You can read more of the press coverage at the following links:
ABCnews.com: Facebook Launches New Policy to Allow Mastectomy Photos
(Also posted on GMA/Yahoo)
ABC News Radio: Facebook Launches Policy to Allow Mastectomy Photos
NY Daily News: After backlash, Facebook says mastectomy photos are OK
Chicago Tribune: Facebook says yes to post-mastectomy photos
Huffington Post: Facebook Revises Wording of Policy on Post-MastectomyPhotos
Boston Globe: Facebook changes policy to allow post-mastectomy photos
Shape Magazine: Facebook Allows Post-Mastectomy Photos
The Inquisitr: Mastectomy Photos Allowed By New Facebook Policy
[As Facebook has deemed some images of The SCAR Project to be inappropriate, and as such, has consequently removed them from the The SCAR Project FB page, one of The SCAR Project girls has written an open letter to Mark Zuckerberg on her blog. With her permission, I'm cross-posting it here, featuring Sara as my first guest blogger on The SCAR Project Blog.]

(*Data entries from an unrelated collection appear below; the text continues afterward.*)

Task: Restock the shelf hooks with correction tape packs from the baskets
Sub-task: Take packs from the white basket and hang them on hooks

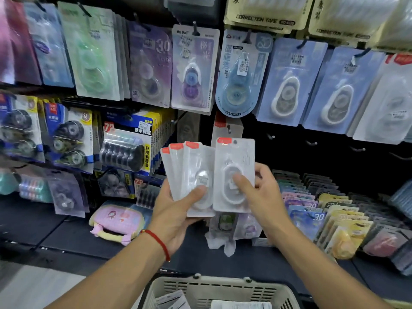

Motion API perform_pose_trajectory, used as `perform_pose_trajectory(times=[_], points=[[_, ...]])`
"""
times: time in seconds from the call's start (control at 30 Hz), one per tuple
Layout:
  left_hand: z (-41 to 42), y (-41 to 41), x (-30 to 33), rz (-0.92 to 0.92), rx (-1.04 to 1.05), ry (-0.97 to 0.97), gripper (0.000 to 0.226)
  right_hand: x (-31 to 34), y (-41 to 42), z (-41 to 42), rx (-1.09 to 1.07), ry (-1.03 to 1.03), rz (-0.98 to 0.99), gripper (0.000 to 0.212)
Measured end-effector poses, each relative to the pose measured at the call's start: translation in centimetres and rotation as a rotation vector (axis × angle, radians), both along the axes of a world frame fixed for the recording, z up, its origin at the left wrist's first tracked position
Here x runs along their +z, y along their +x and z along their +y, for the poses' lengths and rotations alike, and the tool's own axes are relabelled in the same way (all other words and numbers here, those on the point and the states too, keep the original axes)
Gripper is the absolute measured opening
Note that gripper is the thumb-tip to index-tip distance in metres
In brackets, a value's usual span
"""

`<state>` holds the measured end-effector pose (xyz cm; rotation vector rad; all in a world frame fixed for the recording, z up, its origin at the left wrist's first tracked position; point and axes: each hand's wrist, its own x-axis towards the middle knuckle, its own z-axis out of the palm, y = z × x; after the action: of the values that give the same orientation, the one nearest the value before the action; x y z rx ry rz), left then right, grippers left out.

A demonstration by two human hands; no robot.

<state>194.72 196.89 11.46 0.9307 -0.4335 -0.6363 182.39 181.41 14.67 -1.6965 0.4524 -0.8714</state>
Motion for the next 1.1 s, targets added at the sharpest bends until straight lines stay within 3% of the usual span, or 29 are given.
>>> perform_pose_trajectory(times=[0.1,0.6,0.7,0.8,0.87,0.97,1.03,1.1], points=[[1.0,1.1,0.2,-0.059,0.122,0.004,0.064,0.8,1.6,-0.6,-0.049,-0.082,0.015,0.030],[1.9,1.9,0.3,-0.163,0.167,0.018,0.068,0.6,4.6,-1.7,-0.173,-0.096,-0.044,0.038],[2.0,2.3,0.1,-0.163,0.178,0.019,0.067,-0.6,4.9,-3.1,-0.189,-0.179,0.106,0.035],[1.9,2.2,-0.2,-0.163,0.165,0.033,0.068,-2.5,4.8,-4.4,-0.240,-0.280,0.381,0.056],[1.8,2.0,-0.5,-0.155,0.142,0.037,0.069,-3.4,4.6,-4.3,-0.256,-0.305,0.482,0.058],[1.5,1.7,-0.6,-0.118,0.053,0.007,0.065,-3.0,4.3,-2.6,-0.021,-0.188,0.383,0.048],[1.2,1.3,-0.6,-0.100,-0.006,-0.002,0.067,-2.2,4.1,-0.8,0.182,-0.090,0.319,0.055],[0.9,0.9,-0.6,-0.086,-0.044,-0.001,0.074,-1.7,3.9,0.7,0.236,-0.131,0.278,0.051]])
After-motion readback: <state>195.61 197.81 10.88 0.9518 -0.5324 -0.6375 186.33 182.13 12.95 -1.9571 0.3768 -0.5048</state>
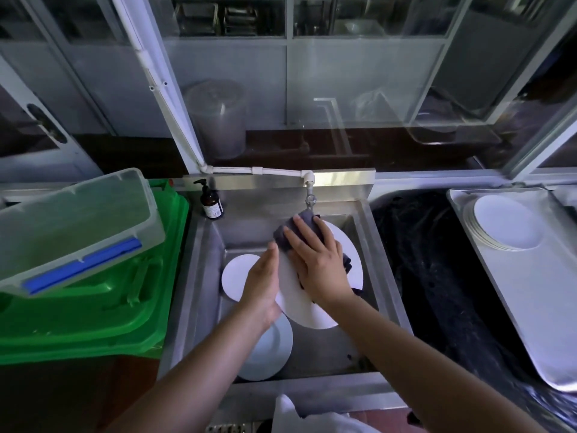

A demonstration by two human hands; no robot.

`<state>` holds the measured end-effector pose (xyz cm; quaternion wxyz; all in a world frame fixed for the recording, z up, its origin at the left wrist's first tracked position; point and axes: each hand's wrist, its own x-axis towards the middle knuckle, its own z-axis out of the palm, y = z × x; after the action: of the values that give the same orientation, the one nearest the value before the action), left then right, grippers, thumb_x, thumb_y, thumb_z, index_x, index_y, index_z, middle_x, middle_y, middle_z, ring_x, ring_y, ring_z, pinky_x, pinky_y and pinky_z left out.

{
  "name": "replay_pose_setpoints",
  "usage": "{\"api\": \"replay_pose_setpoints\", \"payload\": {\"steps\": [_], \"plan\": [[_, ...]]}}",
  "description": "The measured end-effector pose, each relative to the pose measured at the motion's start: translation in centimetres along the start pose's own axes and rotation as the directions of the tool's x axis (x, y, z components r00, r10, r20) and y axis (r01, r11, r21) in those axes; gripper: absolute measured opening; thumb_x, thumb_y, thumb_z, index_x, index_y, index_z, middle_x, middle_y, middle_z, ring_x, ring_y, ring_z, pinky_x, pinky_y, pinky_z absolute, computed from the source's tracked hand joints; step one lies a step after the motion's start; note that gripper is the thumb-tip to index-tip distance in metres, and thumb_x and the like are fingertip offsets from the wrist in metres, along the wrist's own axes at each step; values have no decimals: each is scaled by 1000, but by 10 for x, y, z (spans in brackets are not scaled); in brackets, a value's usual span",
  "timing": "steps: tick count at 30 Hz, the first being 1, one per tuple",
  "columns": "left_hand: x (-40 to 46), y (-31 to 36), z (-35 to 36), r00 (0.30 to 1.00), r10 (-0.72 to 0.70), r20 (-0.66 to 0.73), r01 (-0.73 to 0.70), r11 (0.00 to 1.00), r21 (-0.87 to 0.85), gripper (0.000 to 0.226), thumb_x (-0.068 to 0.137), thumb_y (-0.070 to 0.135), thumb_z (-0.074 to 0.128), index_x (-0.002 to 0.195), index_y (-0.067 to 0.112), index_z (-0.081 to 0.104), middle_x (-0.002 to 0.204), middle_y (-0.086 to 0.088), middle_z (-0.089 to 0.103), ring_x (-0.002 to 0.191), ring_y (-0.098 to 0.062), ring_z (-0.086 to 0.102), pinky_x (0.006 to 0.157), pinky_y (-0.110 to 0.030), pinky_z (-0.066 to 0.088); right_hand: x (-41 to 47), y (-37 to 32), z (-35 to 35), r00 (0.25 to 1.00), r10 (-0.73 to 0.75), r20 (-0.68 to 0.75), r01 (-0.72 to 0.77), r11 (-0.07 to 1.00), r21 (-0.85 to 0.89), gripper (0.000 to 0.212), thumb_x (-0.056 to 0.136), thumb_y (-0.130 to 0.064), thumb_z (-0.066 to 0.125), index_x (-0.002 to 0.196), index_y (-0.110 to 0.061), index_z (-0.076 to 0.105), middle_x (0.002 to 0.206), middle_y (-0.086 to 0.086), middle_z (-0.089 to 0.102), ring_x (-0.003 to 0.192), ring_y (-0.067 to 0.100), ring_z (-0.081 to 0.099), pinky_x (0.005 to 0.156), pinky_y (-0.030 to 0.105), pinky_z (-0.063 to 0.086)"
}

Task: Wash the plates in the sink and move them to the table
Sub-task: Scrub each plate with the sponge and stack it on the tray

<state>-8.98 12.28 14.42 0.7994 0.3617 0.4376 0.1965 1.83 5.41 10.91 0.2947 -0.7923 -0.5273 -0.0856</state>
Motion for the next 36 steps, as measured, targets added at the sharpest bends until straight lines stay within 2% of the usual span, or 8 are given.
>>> {"api": "replay_pose_setpoints", "payload": {"steps": [7, 9, 16, 21, 24, 29, 33, 36], "plan": [[1, 20, -2, 996, 64, -63, -67, 997, -47, 37, 104, 45, 52, 103, 12, 69, 92, -6, 80, 86, -23, 76, 92, -46, 58, -68, -6, 1, 968, -245, 47, 242, 969, 52, 40, 105, -36, 49, 144, -29, 55, 160, -8, 38, 150, 34, 30, 100, 47, 44], [-1, 16, -2, 995, 52, -81, -53, 998, -17, 39, 103, 46, 54, 105, 12, 70, 100, -9, 79, 95, -28, 76, 96, -50, 57, -64, 4, 0, 959, -277, 53, 275, 961, 44, 40, 104, -35, 54, 143, -28, 56, 159, -6, 41, 147, 37, 35, 99, 50, 45], [-10, 0, 1, 999, 10, -51, -8, 999, 38, 42, 100, 54, 56, 114, 19, 74, 109, -6, 78, 101, -27, 74, 94, -47, 58, 2, 15, 0, 995, 101, -16, -101, 995, 6, 42, 106, -38, 45, 147, -33, 49, 162, -9, 35, 150, 33, 27, 104, 55, 40], [4, 13, -8, 994, 71, -80, -79, 991, -105, 62, 83, 61, 70, 125, 15, 69, 121, -13, 74, 112, -36, 70, 103, -60, 50, -60, 1, 3, 997, -58, 46, 57, 998, 18, 46, 104, -38, 47, 150, -33, 47, 164, -12, 28, 152, 31, 25, 102, 49, 42], [0, 10, -9, 996, 60, -66, -66, 993, -93, 44, 99, 52, 57, 121, 15, 69, 120, -13, 74, 113, -35, 70, 104, -59, 50, -64, 9, 2, 987, -152, 52, 151, 988, 20, 42, 104, -37, 48, 145, -29, 54, 161, -9, 37, 148, 36, 33, 100, 50, 45], [-9, -5, 0, 998, 51, -35, -52, 999, -8, 35, 105, 41, 54, 113, 13, 73, 106, -9, 79, 104, -31, 73, 96, -51, 56, -8, 30, -6, 988, 151, 41, -152, 988, 10, 46, 106, -41, 35, 149, -30, 49, 163, -8, 33, 149, 35, 26, 106, 55, 36], [-5, 0, 2, 996, 88, -29, -89, 995, -52, 29, 104, 39, 54, 104, 17, 73, 104, -7, 79, 92, -26, 74, 82, -42, 58, -20, 35, -5, 992, 117, 43, -117, 993, -3, 50, 101, -28, 35, 149, -21, 48, 163, -2, 34, 148, 39, 28, 107, 61, 36], [4, 5, -5, 991, 106, -85, -114, 989, -96, 28, 102, 42, 58, 104, 19, 73, 107, -6, 78, 99, -28, 73, 88, -48, 58, -57, 23, 4, 998, 65, -8, -65, 997, 41, 51, 95, -22, 43, 145, -17, 53, 159, 2, 41, 142, 43, 37, 98, 60, 46]]}}
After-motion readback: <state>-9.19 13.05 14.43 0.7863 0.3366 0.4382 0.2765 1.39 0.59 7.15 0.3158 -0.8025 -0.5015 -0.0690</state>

An open letter to Mark Zuckerberg
Never in my wildest dreams did I imagine the SCAR Project would reach so many women. Never in my wildest dreams did I imagine it would become a GLOBAL influence. There have been a plethora of articles written – all over the world. This project is changing lives…it is empowering other breast cancer survivors…other people who have had their lives changed by breast cancer…it is allowing the generations who had to suffer in silence stand-up and say, that is me…that was my mother…that was my grandmother. I often have tears welling up when I read the comments of the women who are appreciative to FINALLY see someone else like them…who say the photographs gave them the strength, peace, comfort… I am overwhelmed because my hope has been realized tenfold.
How did this project gain momentum? I have to believe it is in large part because of Facebook. The first exhibition was in NYC in 2010 – at that time, I remember the Facebook page followers numbered in the four figures. Today, as I am typing, the SCAR Project’s page has over 22K followers.
I am writing to ask you to please step in – the SCAR Project has received multiple warnings about content. At this point, the photographer, David Jay, has decided to remove the photographs rather than risk the page being shut down. I truly believe, Mark, you must know someone who has been affected by breast cancer. I believe the days of anyone not knowing someone changed by breast cancer are long gone. Think of the person you know, maybe it is a relative, maybe a friend – consider how it must feel – having to cut off a body part, a body part society tells us is the most important part of being a woman. Imagine the isolation, the fear, the grief, the anger…all of these emotions and feeling as if you are all alone. The SCAR Project has changed this – the SCAR Project has allowed these women to see their strength, to find their beauty in this strength. In order for the SCAR Project to continue helping these women, the photographs need to be available.
Facebook has the opportunity to help change the world in a positive way – by allowing the SCAR Project to have an open forum to continue reaching men and women around the world. Please, take a moment to look the SCAR Project’s Facebook page – read the comments. There is no denying the power and impact it is having on the many who view the photographs. Take a look at the SCAR Project’s website to see the actual photographs – there is nothing sexual. It is simply showing the world that breast cancer is, and always has been, so much more than a pink ribbon.